LISTED RECORDS

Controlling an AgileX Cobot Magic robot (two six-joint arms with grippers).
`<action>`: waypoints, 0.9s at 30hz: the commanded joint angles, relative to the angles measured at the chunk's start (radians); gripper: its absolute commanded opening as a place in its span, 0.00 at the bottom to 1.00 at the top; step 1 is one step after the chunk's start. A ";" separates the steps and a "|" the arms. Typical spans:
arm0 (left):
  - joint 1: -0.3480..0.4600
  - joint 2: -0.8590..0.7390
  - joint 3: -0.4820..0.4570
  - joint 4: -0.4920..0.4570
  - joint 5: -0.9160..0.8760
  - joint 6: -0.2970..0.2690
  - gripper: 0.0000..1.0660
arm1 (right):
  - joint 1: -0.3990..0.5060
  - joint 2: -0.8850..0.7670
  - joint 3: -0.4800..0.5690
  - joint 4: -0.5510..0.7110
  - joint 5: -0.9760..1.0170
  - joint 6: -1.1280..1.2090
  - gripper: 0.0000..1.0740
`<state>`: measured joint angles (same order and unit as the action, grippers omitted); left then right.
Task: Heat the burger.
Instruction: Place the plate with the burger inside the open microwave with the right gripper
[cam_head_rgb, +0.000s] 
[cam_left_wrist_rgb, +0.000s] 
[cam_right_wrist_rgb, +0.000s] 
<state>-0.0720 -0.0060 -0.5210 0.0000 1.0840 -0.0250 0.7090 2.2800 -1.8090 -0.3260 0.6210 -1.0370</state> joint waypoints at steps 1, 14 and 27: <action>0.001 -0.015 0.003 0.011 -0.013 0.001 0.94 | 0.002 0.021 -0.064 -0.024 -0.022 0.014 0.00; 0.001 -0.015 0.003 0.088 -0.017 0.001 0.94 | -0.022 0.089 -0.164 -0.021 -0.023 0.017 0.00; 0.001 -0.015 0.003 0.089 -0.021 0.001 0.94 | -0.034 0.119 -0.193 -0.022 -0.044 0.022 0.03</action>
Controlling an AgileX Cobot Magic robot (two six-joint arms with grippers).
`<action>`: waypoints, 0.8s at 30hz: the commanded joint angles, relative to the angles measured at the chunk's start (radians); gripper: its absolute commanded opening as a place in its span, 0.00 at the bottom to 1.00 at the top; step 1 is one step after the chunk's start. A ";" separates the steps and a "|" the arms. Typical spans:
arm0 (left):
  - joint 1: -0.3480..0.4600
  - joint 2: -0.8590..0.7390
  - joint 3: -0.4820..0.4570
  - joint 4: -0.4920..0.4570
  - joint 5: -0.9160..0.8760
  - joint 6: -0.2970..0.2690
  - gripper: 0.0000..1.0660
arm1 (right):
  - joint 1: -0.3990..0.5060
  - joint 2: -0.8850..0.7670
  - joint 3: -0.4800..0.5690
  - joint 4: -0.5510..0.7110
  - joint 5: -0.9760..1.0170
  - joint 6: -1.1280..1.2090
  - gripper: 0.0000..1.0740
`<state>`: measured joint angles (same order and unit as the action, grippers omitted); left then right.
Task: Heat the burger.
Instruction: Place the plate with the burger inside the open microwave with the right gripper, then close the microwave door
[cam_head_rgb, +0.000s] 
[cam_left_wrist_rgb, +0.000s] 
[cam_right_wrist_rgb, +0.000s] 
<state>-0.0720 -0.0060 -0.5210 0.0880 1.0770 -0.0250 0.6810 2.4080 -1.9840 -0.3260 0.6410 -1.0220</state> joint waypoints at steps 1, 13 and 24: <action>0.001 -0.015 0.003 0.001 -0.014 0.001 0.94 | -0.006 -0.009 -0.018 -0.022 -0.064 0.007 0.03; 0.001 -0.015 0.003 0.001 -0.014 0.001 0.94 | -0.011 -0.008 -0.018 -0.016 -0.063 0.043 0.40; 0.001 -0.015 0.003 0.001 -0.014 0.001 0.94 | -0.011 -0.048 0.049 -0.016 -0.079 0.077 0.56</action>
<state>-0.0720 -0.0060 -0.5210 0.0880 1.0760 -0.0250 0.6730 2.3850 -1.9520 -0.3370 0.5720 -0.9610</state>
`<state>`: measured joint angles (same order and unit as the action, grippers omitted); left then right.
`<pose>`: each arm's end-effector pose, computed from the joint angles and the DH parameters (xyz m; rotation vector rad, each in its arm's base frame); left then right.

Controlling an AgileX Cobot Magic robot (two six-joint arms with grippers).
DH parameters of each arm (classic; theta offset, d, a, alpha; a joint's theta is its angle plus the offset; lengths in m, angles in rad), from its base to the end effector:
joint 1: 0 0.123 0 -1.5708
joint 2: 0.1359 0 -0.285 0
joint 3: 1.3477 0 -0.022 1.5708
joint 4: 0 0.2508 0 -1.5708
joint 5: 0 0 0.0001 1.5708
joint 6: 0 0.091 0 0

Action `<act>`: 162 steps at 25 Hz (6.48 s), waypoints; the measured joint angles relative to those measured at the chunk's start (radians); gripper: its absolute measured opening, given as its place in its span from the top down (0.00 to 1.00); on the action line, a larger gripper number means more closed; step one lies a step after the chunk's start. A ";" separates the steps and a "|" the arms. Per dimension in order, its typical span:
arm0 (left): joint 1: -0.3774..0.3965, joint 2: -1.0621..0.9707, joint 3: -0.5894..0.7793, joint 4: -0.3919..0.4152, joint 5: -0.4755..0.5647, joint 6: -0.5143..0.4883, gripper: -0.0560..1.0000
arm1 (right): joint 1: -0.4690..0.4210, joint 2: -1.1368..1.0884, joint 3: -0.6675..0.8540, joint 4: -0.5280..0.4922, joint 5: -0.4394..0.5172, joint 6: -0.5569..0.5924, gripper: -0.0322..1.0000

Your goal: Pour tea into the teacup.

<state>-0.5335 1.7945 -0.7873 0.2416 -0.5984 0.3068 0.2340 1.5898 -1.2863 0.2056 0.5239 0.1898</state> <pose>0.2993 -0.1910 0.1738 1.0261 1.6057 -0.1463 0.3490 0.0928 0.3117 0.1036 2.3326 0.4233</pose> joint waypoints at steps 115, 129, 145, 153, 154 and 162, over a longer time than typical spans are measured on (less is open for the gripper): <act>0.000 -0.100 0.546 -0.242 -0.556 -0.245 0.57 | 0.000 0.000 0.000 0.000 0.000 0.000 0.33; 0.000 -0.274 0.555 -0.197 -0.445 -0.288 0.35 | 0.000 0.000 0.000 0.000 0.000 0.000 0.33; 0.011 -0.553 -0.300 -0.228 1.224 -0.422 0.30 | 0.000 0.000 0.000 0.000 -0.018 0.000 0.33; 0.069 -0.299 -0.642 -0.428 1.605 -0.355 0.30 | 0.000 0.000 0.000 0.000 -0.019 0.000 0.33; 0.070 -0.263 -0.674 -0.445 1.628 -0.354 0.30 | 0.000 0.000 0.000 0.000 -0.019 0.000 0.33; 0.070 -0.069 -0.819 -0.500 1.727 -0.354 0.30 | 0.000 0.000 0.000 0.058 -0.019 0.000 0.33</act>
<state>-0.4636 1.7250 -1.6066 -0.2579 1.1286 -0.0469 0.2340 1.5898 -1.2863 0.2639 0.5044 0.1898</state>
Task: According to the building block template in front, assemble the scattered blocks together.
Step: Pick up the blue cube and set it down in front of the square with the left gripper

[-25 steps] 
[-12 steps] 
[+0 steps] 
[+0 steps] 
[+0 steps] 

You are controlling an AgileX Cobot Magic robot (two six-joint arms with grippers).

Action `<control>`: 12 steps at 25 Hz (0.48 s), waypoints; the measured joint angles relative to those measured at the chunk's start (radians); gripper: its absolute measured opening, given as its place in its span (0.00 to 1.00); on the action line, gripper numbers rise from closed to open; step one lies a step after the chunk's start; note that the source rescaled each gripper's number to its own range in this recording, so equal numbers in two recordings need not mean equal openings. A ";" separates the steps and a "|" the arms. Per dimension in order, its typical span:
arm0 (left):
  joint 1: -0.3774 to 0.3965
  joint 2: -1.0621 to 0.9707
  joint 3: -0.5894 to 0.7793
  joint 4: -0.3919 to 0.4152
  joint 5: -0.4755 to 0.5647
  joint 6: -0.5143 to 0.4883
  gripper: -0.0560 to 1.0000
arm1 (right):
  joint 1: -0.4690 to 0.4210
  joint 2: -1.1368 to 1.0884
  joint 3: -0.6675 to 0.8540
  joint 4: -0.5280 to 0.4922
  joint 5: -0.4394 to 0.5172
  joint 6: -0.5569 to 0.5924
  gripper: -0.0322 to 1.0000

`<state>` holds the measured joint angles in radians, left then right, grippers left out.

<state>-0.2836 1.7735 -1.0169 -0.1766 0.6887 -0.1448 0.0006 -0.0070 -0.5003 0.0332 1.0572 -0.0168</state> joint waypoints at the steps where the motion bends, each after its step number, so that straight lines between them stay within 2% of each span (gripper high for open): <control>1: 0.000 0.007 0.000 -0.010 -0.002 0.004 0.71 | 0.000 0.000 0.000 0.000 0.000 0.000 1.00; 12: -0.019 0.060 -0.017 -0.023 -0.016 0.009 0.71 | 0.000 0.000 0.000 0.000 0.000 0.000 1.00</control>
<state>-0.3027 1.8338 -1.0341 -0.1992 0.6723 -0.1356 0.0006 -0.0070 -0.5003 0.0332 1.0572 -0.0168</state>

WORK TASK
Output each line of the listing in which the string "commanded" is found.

RESPONSE AREA
`<action>`: waypoints, 0.9s at 30hz: the commanded joint angles, relative to the angles measured at the chunk's start (radians); gripper: its absolute commanded opening as a place in its span, 0.00 at the bottom to 1.00 at the top; step 1 is one step after the chunk's start. A ";" separates the steps and a "|" the arms. Typical spans:
`<action>`: waypoints, 0.8s at 30hz: the commanded joint angles, relative to the angles measured at the chunk's start (radians); gripper: its absolute commanded opening as a place in its span, 0.00 at the bottom to 1.00 at the top; step 1 is one step after the chunk's start. A ";" separates the steps and a "|" the arms. Typical spans:

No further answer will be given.